━━━━━ Data extract ━━━━━

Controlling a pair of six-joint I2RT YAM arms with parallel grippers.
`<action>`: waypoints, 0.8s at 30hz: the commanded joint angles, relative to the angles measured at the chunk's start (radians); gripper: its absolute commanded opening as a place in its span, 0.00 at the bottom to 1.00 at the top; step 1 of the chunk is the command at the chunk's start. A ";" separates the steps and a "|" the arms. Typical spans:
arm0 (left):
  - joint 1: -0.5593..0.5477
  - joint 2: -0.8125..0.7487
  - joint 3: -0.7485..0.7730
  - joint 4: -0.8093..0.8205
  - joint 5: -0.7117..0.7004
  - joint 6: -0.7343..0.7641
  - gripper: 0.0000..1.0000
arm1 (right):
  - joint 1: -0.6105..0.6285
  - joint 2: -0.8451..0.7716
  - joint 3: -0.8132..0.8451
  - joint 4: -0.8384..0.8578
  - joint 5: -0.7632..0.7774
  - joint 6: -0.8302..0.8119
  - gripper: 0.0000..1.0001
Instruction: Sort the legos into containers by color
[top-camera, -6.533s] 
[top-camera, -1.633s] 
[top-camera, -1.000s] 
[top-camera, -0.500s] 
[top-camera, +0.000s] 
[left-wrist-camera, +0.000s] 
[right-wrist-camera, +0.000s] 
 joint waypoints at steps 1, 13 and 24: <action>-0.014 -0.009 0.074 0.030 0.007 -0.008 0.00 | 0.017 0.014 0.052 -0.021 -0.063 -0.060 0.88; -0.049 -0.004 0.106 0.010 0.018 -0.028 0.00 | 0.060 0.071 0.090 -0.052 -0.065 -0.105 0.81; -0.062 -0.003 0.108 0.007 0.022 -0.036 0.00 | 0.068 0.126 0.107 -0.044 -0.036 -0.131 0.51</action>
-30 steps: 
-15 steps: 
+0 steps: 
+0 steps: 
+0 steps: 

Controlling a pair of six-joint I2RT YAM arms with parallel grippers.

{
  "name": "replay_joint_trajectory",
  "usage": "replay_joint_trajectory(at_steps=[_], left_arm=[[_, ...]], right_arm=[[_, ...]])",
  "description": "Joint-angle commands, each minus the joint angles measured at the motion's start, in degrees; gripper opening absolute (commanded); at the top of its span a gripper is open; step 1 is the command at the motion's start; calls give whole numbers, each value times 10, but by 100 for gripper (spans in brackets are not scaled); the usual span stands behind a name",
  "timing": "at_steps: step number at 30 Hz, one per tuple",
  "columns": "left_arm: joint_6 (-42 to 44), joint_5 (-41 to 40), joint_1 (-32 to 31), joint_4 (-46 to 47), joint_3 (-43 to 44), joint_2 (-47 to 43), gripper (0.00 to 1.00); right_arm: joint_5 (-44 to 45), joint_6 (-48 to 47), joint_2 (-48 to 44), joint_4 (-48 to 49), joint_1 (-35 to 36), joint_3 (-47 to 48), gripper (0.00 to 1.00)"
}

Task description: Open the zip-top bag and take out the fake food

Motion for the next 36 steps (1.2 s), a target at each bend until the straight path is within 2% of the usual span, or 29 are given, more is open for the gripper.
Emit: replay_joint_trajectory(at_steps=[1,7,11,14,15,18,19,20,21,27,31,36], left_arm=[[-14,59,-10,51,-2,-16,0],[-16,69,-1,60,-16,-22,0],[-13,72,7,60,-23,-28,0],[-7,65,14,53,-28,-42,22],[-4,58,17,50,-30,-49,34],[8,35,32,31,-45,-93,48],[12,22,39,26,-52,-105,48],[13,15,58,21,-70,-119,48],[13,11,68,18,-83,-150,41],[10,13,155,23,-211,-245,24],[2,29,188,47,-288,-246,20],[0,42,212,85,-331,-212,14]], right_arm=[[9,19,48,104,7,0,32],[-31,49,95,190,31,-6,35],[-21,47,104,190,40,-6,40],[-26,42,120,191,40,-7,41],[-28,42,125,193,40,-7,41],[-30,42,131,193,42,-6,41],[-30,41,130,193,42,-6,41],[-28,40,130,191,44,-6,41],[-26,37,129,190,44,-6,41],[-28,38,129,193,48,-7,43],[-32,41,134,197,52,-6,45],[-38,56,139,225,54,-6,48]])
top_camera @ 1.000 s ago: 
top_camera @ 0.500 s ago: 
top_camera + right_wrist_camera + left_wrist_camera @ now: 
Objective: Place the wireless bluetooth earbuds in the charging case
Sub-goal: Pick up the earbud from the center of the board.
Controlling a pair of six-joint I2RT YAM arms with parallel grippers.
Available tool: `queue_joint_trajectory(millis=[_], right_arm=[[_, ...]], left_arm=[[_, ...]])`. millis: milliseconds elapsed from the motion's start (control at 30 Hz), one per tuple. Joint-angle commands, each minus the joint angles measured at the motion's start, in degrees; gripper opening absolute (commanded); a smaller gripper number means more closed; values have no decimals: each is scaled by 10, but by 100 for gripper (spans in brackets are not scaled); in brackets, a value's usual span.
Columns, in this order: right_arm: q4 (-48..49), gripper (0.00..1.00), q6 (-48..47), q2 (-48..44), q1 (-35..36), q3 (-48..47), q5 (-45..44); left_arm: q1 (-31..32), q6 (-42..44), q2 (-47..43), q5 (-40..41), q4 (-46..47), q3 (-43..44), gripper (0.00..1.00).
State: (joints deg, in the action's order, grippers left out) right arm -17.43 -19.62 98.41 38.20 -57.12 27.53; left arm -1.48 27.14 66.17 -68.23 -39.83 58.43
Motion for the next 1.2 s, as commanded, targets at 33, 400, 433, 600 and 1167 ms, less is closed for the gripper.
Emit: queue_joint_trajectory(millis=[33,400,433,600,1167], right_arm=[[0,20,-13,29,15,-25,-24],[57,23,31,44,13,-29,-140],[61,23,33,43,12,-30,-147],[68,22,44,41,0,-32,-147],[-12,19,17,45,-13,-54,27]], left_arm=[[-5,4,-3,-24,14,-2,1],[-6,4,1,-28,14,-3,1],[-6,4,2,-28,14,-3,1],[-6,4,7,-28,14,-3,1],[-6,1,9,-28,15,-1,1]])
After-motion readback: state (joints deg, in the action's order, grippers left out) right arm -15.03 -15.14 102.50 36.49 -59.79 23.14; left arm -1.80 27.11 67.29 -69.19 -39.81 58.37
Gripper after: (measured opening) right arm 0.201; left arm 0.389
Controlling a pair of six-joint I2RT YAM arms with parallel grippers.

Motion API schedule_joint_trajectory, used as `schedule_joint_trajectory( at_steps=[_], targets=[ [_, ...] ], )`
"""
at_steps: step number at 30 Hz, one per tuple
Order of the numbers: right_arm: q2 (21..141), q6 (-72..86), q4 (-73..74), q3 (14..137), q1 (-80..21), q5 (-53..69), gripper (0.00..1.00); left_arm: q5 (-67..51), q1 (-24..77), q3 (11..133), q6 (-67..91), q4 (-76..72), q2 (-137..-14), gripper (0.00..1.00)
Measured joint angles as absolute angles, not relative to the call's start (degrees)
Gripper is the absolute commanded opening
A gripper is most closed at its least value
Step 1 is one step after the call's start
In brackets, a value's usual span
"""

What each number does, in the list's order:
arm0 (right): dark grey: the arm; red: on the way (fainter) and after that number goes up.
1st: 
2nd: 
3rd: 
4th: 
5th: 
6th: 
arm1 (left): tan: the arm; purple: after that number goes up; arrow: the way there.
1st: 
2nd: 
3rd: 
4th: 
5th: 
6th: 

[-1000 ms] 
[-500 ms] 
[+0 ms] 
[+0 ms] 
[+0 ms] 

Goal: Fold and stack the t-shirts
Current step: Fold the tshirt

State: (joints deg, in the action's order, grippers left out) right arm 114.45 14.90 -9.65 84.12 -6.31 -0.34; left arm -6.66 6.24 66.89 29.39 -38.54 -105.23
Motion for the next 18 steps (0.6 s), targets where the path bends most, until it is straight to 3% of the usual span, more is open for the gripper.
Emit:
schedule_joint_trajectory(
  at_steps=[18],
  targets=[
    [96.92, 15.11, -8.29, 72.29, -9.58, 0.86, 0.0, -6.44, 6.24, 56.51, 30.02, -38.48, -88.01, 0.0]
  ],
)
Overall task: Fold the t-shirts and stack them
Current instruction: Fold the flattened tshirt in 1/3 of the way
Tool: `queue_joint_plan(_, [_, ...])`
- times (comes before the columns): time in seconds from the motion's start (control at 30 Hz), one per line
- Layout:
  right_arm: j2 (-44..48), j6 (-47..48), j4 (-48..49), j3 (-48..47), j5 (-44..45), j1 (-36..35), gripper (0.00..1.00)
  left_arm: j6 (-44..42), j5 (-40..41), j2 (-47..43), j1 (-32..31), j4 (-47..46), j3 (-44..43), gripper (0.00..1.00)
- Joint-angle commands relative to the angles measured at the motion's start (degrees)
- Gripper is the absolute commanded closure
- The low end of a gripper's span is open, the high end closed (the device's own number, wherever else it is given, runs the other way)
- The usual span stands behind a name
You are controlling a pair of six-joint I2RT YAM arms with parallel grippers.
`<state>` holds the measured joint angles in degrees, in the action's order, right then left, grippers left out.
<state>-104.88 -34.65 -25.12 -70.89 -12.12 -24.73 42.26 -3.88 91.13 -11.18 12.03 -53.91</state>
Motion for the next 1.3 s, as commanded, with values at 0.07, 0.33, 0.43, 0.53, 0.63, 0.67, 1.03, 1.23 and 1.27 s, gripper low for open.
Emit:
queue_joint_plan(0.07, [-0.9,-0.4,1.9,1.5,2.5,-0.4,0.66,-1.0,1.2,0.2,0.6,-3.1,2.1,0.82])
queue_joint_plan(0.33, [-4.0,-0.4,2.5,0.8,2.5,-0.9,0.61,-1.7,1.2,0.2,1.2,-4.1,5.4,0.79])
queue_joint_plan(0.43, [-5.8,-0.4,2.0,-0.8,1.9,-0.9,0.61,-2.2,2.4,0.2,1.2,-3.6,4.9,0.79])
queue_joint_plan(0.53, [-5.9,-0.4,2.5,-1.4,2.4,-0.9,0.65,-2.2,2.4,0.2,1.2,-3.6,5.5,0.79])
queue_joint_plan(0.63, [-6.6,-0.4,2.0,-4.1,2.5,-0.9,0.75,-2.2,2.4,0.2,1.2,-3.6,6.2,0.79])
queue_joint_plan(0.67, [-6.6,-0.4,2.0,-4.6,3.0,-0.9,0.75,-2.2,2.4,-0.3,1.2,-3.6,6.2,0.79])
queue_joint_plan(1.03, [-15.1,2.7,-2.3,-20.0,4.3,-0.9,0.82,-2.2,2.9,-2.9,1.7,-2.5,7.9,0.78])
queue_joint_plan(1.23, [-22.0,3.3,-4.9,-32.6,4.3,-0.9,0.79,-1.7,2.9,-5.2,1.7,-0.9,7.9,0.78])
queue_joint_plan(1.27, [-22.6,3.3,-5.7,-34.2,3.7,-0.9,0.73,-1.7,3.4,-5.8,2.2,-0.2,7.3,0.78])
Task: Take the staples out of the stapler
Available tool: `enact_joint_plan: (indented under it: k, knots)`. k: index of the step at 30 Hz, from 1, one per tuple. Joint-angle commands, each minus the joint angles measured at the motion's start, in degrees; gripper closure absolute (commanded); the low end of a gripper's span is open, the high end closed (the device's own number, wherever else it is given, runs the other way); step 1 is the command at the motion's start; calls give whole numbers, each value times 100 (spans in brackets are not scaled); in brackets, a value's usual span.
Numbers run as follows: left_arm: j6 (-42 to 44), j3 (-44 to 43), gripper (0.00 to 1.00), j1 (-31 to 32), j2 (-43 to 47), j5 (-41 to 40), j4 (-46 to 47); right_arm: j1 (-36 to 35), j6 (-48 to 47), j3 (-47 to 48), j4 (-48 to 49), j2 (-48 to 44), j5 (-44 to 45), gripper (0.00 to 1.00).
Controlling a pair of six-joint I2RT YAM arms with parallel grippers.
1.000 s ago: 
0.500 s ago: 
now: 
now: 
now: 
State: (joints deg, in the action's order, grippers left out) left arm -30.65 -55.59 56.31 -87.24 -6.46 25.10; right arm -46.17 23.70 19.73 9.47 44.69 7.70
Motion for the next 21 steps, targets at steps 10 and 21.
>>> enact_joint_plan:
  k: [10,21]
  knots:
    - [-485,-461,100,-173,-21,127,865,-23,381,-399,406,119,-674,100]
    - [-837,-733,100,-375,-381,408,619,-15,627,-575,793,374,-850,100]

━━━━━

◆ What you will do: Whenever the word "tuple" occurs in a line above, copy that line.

◆ Final answer:
  "timing": "at_steps: step number at 30 Hz, one per tuple",
Available tool: `queue_joint_trajectory(millis=[_], right_arm=[[_, ...]], left_arm=[[_, ...]])`. millis: milliseconds elapsed from the motion's start (control at 30 Hz), one per tuple. Joint-angle commands, each minus the joint angles measured at the motion's start, in degrees; gripper opening absolute (commanded); a smaller gripper number means more closed; values have no decimals: each is scaled by 10, but by 100 for gripper (spans in brackets are not scaled); in brackets, a value's usual span.
at_steps: step number at 30 Hz, one per tuple
Available tool: `enact_joint_plan: (indented under it: k, knots)`. k: index of the step at 30 Hz, from 1, one per tuple. Joint-angle commands, each minus the joint angles measured at the motion's start, in degrees; gripper closure absolute (commanded); the low end of a gripper's span is open, the high end closed (the device's own number, wherever else it is given, runs the other way); step 1 is the command at the motion's start; calls give whole numbers, each value times 100 (spans in brackets are not scaled); in brackets, a value's usual span.

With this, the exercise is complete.